To do fast one-pass full-screen sampling, you will need to determine the pixel increment in your source texture. It is fastest to determine this statically, so that your fragment shader doesn't need to compute it at run-time:

float dx = 1.0 / x_resolution_drawn_over;
float dy = 1.0 / y_resolution_drawn_over;

You can do a 3-pixel (1,2,1) Gaussian blur in one pass by setting your texture sampling mode to GL_LINEAR, and taking 4 samples from source texture t as follows:

float dx2 = 0.5*dx;  float dy2 = 0.5*dy;  // filter steps

[...]

vec2 a1 = vec2(x+dx2, y+dy2);
vec2 a2 = vec2(x+dx2, y-dy2);
vec2 b1 = vec2(x-dx2, y+dy2);
vec2 b2 = vec2(x-dx2, y-dy2);
result = 0.25*(texture(t,a1) + texture(t,a2) + texture(t,b1) + texture(t,b2));

You can do a 5-pixel (1,4,6,4,1) Gaussian blur in one pass by setting your texture sampling mode to GL_LINEAR, and taking 9 samples from source texture t as follows:

float dx12 = 1.2*dx; float dy12 = 1.2*dy;  // filter steps
float k0 = 0.375; float k1 = 0.3125;  // filter constants

vec4 filter(vec4 a, vec4 b, vec4 c) {
  return k1*a + k0*b + k1*c;
}

[...]

vec2 a1 = vec2(x+dx12, y+dy12);
vec2 a2 = vec2(x,      y+dy12);
vec2 a3 = vec2(x-dx12, y+dy12);
vec4 a = filter(sample(t,a1), sample(t,a2), sample(t,a3));

vec2 b1 = vec2(x+dx12, y     );
vec2 b2 = vec2(x,      y     );
vec2 b3 = vec2(x-dx12, y     );
vec4 b = filter(sample(t,b1), sample(t,b2), sample(t,b3));

vec2 c1 = vec2(x+dx12, y-dy12);
vec2 c2 = vec2(x,      y-dy12);
vec2 c3 = vec2(x-dx12, y-dy12);
vec4 c = filter(sample(t,c1), sample(t,c2), sample(t,c3));

result = filter(a,b,c);

I can't tell you if these filters will be real-time feasible on your platform; 9 samples/pixel at full resolution could be slow.
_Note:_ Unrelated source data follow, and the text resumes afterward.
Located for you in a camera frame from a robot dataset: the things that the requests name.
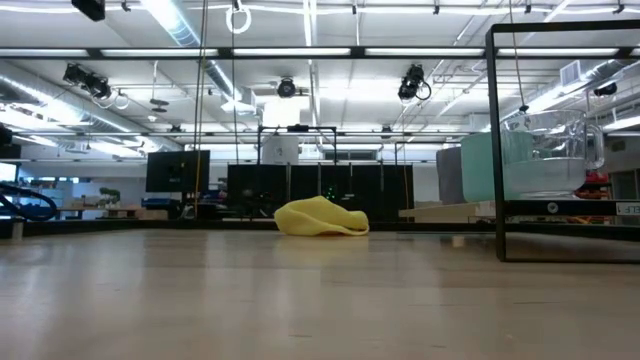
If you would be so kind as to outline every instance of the yellow object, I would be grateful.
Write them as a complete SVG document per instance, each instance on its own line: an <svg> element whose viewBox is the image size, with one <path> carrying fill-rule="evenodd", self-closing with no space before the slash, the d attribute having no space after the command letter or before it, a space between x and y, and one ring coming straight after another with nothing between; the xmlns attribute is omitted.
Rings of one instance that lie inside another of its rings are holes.
<svg viewBox="0 0 640 360"><path fill-rule="evenodd" d="M369 219L362 211L347 211L322 196L292 201L275 213L278 229L287 235L365 235Z"/></svg>

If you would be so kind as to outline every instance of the sticker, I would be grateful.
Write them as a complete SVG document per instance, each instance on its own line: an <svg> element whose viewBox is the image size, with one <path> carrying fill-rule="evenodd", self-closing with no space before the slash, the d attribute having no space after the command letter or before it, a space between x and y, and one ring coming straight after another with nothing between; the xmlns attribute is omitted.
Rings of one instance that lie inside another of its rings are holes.
<svg viewBox="0 0 640 360"><path fill-rule="evenodd" d="M616 203L616 215L640 216L640 203Z"/></svg>

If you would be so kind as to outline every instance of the ceiling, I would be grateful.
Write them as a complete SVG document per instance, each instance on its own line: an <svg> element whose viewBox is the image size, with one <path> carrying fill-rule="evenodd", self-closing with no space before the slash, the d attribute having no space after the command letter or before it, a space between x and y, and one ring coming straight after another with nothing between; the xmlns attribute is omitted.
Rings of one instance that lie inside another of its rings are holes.
<svg viewBox="0 0 640 360"><path fill-rule="evenodd" d="M425 1L418 0L356 0L361 11L351 13L351 0L317 0L319 15L313 28L311 46L484 46L484 36L489 27L498 22L508 22L508 14L471 15L478 9L505 9L507 1L499 0L442 0L439 15L425 9ZM515 22L615 20L640 18L640 1L625 1L627 10L612 14L615 0L547 0L532 1L534 11L514 13ZM2 46L18 47L174 47L175 43L147 12L141 3L128 1L131 12L120 9L120 1L107 1L110 11L104 22L94 23L84 15L74 12L68 0L0 1L0 33L4 34ZM206 44L210 47L247 46L306 46L305 16L299 13L281 13L252 10L249 29L233 35L225 24L228 1L210 1L218 7L208 10ZM301 0L249 1L244 5L278 8L279 11L301 12ZM524 1L515 1L521 6ZM558 5L567 7L555 13ZM182 0L188 20L199 32L201 29L202 1ZM394 13L397 8L413 9L413 14ZM467 14L446 13L444 9L458 9ZM333 10L348 13L325 14ZM513 39L497 37L498 45L512 46ZM640 34L634 32L589 32L525 34L517 39L519 45L553 46L634 46L640 43ZM12 65L65 89L62 75L67 66L64 60L16 60ZM158 119L149 120L153 107L150 86L154 82L153 63L147 61L81 61L87 69L109 78L109 83L126 93L131 102L124 109L112 107L117 113L150 130L166 131L172 125L181 125L192 131L196 118L198 66L193 61L162 61L158 64L155 98L170 102L165 114L155 114ZM310 88L310 70L307 60L237 60L219 61L223 71L237 86L247 86L258 94L259 104L275 99L274 84L283 76L293 77L301 88ZM411 64L420 63L427 73L432 70L429 83L432 98L421 106L403 106L397 98L400 78ZM526 60L520 61L520 81L525 94L535 92L556 80L559 69L569 61ZM517 106L518 77L513 61L498 63L498 81L501 106L504 109ZM485 64L478 61L437 60L319 60L314 61L319 86L318 124L338 126L344 130L379 131L382 125L393 125L396 130L408 131L469 131L474 127L470 115L489 111L486 79L482 79ZM204 131L231 131L234 121L238 131L257 128L257 116L234 116L221 109L220 92L208 78L203 96L202 115ZM72 88L70 92L89 99L83 91ZM301 122L312 123L309 99L296 100L302 106ZM571 106L583 106L573 102ZM211 142L228 142L233 138L208 139Z"/></svg>

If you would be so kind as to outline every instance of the floor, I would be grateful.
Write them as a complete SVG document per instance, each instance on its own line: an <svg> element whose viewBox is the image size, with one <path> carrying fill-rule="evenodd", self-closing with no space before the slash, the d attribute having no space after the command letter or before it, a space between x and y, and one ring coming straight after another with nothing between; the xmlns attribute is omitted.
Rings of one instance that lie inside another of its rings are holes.
<svg viewBox="0 0 640 360"><path fill-rule="evenodd" d="M535 238L541 245L524 237L517 251L580 251L567 250L577 240ZM310 239L168 230L27 239L0 246L0 354L639 357L640 267L504 264L491 243L477 235ZM620 244L611 250L593 242L586 251L640 254Z"/></svg>
Any wider Gaussian would make separate horizontal and vertical passes advantageous; substantially wider Gaussian would require multi-resolution techniques for real-time performance. (Note that, unlike the Gaussian, filters such as the "focus" blur are not separable, which means they cannot be separated into horizontal and vertical passes...)

0
votes

Everything that @comingstorm has said is true, but there's a much easier way. Don't write the blur or glow yourself. Since you're on iOS, why not use CoreImage which has a number of interesting filters to choose from and which work in realtime already? For example, they have a Bloom filter which will likely produce the results you want. Also of interest might be the Gloom filter.

Chaining together CoreImage filters is much easier than writing shaders. You can create a CIImage from an OpenGL texture via [+CIImage imageWithTexture:size:flipped:colorSpace:].